选自AAAI2021,很粗糙地浏览了一遍,一共发现了大概12篇。目前多模态有很多细节的任务,视觉故事讲述方面比较热门。
paper链接: https://www.aaai.org/AAAI21Papers/AAAI-9821.YeK.pdf
作者:Keren Ye, Adriana Kovashka
单位/机构:University of Pittsburgh, Pittsburgh PA 15260, USA
Abstract:Visual reasoning and question-answering have gathered attention in recent years. Many datasets and evaluation protocols have been proposed; some have been shown to contain bias that allows models to “cheat” without performing true, generalizable reasoning. A well-known bias is dependence on language priors (frequency of answers) resulting in the model not looking at the image. We discover a new type of bias in the Visual Commonsense Reasoning (VCR) dataset. In particular we show that most state-of-the-art models exploit co-occurring text between input (question) and output (answer options), and rely on only a few pieces of information in the candidate options, to make a decision. Unfortunately, relying on such superficial evidence causes models to be very fragile. To measure fragility, we propose two ways to modify the validation data, in which a few words in the answer choices are modified without significant changes in meaning. We find such insignificant changes cause models’ performance to degrade significantly. To resolve the issue, we propose a curriculum-based masking approach, as a mechanism to perform more robust training. Our method improves the baseline by requiring it to pay attention to the answers as a whole, and is more effective than prior masking strategies. Our code and data are available at https://github.com/yekeren/VCR-shortcut-effects-study.

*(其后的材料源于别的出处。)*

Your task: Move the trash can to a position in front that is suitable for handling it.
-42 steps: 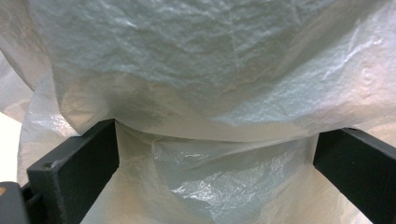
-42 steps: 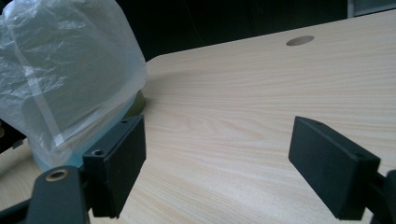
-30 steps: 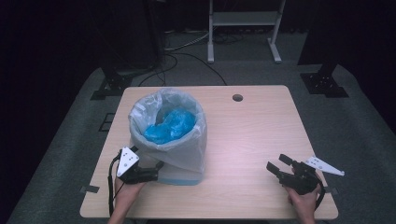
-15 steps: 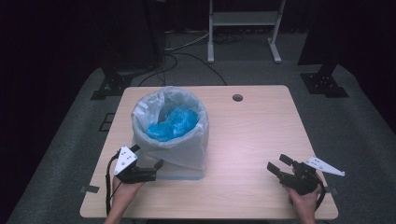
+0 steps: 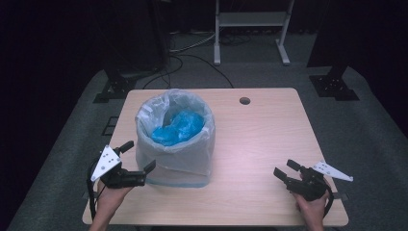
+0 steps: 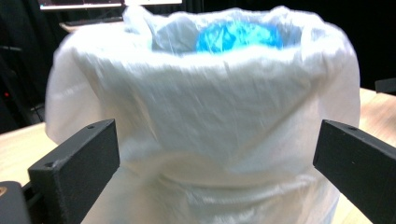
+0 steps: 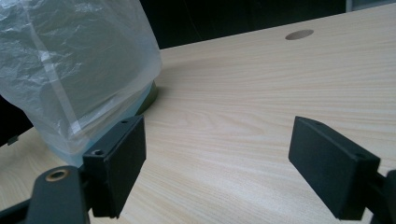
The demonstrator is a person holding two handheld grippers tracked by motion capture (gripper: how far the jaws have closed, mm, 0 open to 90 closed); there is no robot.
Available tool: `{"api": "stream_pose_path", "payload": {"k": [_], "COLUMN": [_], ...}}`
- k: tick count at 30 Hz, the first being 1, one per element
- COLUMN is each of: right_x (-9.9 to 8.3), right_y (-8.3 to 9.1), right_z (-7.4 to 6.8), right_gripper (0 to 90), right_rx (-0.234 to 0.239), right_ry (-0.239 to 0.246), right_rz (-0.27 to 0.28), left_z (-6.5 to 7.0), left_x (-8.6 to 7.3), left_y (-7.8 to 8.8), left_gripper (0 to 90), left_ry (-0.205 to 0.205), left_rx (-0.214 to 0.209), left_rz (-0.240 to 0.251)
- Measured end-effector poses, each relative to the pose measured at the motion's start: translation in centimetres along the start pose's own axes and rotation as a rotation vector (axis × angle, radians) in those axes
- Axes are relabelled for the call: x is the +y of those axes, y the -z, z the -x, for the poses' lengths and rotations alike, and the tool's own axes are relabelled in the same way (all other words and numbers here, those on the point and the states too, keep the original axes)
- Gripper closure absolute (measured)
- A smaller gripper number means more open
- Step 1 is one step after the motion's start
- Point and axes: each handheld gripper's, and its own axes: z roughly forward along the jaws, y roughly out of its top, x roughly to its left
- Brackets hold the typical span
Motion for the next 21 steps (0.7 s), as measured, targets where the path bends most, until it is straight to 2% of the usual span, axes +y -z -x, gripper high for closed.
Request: {"api": "stream_pose_path", "payload": {"k": [4, 6, 11, 16, 21], "right_x": [0.0, 0.0, 0.0, -0.1, -0.1], "right_y": [0.1, 0.1, 0.0, 0.0, 0.0], "right_z": [0.1, 0.2, 0.1, 0.2, 0.2], "right_gripper": [17.8, 17.8, 17.8, 17.8, 17.8], "right_rx": [-0.001, -0.001, 0.001, 0.002, 0.003], "right_ry": [-0.004, -0.006, -0.004, -0.004, -0.007], "right_rz": [0.003, 0.000, -0.005, -0.004, -0.002], "left_z": [-0.8, -1.2, -2.1, -3.3, -4.9], "left_x": [1.3, 1.9, 3.1, 4.3, 5.1], "left_y": [0.2, 0.2, -0.3, -1.5, -3.5], "left_gripper": [0.0, 0.0, 0.0, 0.0, 0.0], "left_ry": [-0.001, 0.020, 0.021, 0.023, 0.021], "left_rx": [-0.008, -0.026, -0.026, -0.033, -0.034], "left_rz": [0.027, 0.041, 0.047, 0.045, 0.007]}}
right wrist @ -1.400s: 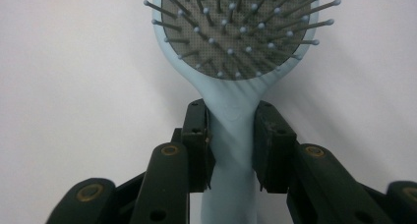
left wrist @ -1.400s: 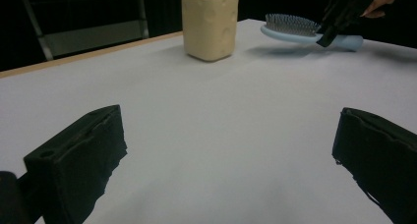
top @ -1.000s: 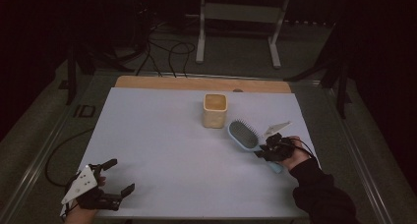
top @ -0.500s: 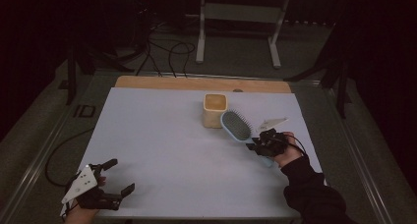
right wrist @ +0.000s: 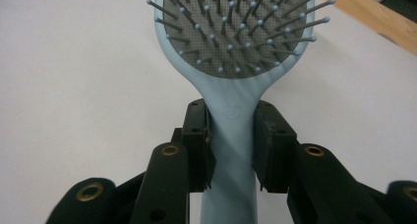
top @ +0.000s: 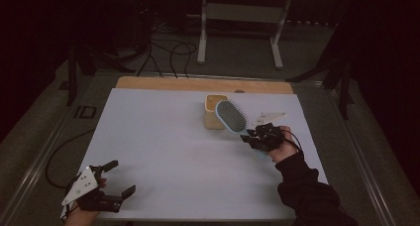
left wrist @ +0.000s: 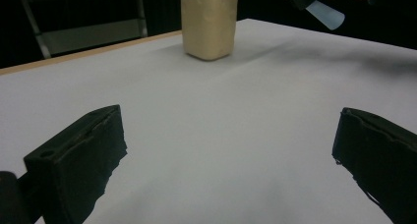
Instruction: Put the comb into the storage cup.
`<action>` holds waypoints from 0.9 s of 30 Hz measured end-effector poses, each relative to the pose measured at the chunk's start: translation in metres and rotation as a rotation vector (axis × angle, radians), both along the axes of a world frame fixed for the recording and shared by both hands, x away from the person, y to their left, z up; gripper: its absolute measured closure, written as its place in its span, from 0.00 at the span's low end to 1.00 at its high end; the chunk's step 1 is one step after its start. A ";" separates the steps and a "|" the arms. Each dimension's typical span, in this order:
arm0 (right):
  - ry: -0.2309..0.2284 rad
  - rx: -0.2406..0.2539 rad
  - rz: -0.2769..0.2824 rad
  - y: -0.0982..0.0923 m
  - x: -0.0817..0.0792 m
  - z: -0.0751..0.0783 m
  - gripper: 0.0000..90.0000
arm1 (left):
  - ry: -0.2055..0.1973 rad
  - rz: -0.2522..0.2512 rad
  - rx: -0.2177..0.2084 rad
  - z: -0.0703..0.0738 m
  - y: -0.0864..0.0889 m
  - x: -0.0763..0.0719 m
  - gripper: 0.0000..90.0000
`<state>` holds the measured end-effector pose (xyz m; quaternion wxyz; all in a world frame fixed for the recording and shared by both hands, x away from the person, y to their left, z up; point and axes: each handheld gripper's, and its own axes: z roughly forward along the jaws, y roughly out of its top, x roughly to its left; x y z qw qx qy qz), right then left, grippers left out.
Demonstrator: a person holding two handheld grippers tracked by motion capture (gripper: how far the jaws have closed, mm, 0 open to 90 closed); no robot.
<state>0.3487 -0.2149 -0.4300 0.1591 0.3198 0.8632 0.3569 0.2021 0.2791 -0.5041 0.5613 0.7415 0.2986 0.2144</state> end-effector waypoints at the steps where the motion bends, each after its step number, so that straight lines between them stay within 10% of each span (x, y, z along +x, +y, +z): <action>1: -0.006 0.005 -0.003 0.001 0.001 0.001 0.78 | -0.001 0.000 0.002 0.000 0.000 0.000 0.00; 27: -0.134 0.089 -0.041 0.032 0.013 0.034 0.78 | -0.006 -0.001 0.003 0.001 0.000 -0.001 0.00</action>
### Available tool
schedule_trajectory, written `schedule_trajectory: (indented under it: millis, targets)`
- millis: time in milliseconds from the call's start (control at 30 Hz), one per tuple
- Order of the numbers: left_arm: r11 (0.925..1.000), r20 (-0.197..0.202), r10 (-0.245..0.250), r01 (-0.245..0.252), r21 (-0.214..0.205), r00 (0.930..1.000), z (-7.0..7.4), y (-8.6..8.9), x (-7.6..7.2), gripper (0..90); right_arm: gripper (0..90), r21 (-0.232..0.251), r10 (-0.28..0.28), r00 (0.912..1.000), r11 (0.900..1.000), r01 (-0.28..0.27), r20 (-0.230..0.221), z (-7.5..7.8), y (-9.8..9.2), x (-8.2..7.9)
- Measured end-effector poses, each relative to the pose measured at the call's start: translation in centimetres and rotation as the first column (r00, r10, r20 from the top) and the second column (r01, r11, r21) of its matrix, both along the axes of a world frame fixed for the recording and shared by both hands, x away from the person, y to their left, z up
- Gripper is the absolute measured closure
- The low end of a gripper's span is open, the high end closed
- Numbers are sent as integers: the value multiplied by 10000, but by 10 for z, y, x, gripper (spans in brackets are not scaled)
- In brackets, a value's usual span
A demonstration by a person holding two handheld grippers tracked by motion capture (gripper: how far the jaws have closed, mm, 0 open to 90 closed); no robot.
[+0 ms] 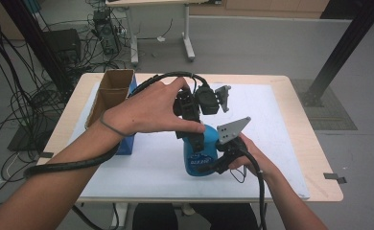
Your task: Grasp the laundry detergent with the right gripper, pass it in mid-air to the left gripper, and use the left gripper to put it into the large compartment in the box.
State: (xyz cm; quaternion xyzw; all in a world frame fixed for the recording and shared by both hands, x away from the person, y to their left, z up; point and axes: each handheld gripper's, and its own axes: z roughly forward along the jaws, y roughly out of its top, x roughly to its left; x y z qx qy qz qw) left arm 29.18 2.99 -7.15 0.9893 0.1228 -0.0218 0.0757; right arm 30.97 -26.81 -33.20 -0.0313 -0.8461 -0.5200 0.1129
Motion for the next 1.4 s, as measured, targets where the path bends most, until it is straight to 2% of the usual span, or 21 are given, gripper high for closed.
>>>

作者在视觉常识推理(VCR)中发现一个bias:模型倾向于选择和问题相似度高的答案,即如果选项中出现了越多的问题中的单词,那么该选项越有可能是答案。这篇文章使用的基础模型是跨模态的BERT。作者提出两个方法来评估这种bias:1基于规则:把ground-truth答案中的标签词换成指示代词。2对抗性:把ground-truth答案中的某个单词mask。作者使用课程学习的方式逐渐减少训练过程中的mask数量,来解决这个bias。
paper链接: https://www.aaai.org/AAAI21Papers/AAAI-5036.ZhuQ.pdf
作者:Qi Zhu, Chenyu Gao, Peng Wang, Qi Wu
单位/机构:School of Computer Science, Northwestern Polytechnical University, Xi’an, China
School of Software, Northwestern Polytechnical University, Xi’an, China
National Engineering Laboratory for Integrated Aero-Space-Ground-Ocean Big Data Application Technology, China
University of Adelaide, Australia
Abstract: Texts appearing in daily scenes that can be recognized by OCR (Optical Character Recognition) tools contain significant information, such as street name, product brand and prices. Two tasks – text-based visual question answering and text-based image captioning, with a text extension from existing vision-language applications, are catching on rapidly. To address these problems, many sophisticated multi-modality encoding frameworks (such as heterogeneous graph structure) are being used. In this paper, we argue that a simple attention mechanism can do the same or even better job without any bells and whistles. Under this mechanism, we simply split OCR token features into separate visual- and linguistic-attention branches, and send them to a popular Transformer decoder to generate answers or captions. Surprisingly, we find this simple baseline model is rather strong – it consistently outperforms state-of-the-art (SOTA) models on two popular benchmarks, TextVQA and all three tasks of ST-VQA, although these SOTA models use far more complex encoding mechanisms. Transferring it to text-based image captioning, we also surpass the TextCaps Challenge 2020 winner. We wish this work to set the new baseline for these two OCR text related applications and to inspire new thinking of multi-modality encoder design. Code is available at https://github.com/ZephyrZhuQi/ssbaseline
本文提出了在基于文本的视觉问答和图像字幕方面给一个简单但是强大的模型。该模型在注意力机制的基础上,把对字符的处理分成图像和语言两个部分,分开输入到transformer模型中。该方法很简单但是效果很好。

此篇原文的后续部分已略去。